Assignment: Extract all lines in the data that contain the word "right".

Data supplied:
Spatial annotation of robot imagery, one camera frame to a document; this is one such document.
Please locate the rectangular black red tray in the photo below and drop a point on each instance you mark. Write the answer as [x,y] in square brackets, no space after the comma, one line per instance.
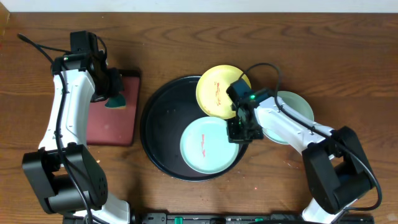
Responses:
[115,127]

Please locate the light green plate front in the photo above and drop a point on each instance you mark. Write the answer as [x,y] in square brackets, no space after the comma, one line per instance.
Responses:
[205,147]

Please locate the green sponge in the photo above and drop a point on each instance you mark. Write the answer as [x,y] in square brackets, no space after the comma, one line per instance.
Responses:
[117,102]

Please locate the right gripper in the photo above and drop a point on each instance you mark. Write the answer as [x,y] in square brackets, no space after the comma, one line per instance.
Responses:
[233,135]

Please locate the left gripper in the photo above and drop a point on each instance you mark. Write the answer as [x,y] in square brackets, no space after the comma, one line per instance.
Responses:
[115,86]

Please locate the yellow plate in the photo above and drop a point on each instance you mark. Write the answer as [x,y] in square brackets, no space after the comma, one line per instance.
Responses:
[211,91]

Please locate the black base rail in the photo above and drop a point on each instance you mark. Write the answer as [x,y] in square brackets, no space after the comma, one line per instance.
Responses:
[163,218]

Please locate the light green plate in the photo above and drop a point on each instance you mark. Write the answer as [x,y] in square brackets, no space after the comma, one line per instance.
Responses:
[205,147]
[297,103]

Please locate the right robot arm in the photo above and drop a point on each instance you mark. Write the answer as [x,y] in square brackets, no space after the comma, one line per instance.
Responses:
[338,171]

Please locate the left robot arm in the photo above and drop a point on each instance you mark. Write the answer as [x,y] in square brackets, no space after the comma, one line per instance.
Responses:
[64,176]

Finished task:
Please locate the right gripper in the photo above and drop a point on each instance you mark. Write the answer as [x,y] in square brackets, no space after the comma, one line per instance.
Please locate the right robot arm in the photo above and drop a point on each instance you mark. Write the answer as [x,y] in square brackets, no space after the comma, one line per instance.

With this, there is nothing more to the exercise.